--- Exercise prompt ---
Your answer should hold the data exactly as given, minus any picture.
:::::
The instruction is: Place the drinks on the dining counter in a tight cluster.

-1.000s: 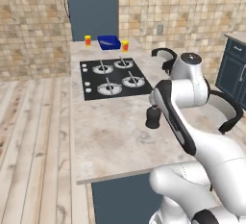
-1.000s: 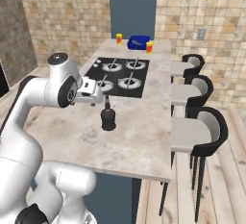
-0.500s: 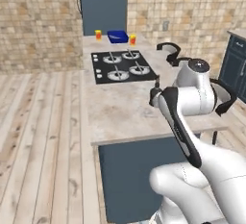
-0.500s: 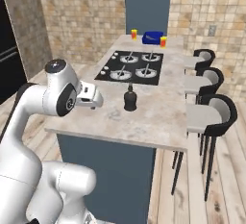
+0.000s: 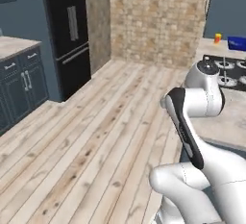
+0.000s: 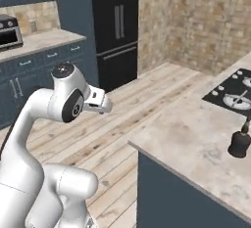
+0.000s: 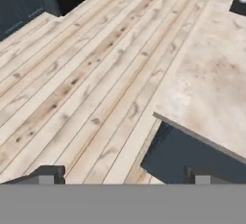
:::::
--- Response area ---
The instruction is: Place the drinks on the dining counter in a tight cluster.

-1.000s: 
-1.000s: 
-0.500s: 
-0.500s: 
+0.000s: 
+0.000s: 
+0.000s: 

No additional response is needed to complete this exercise.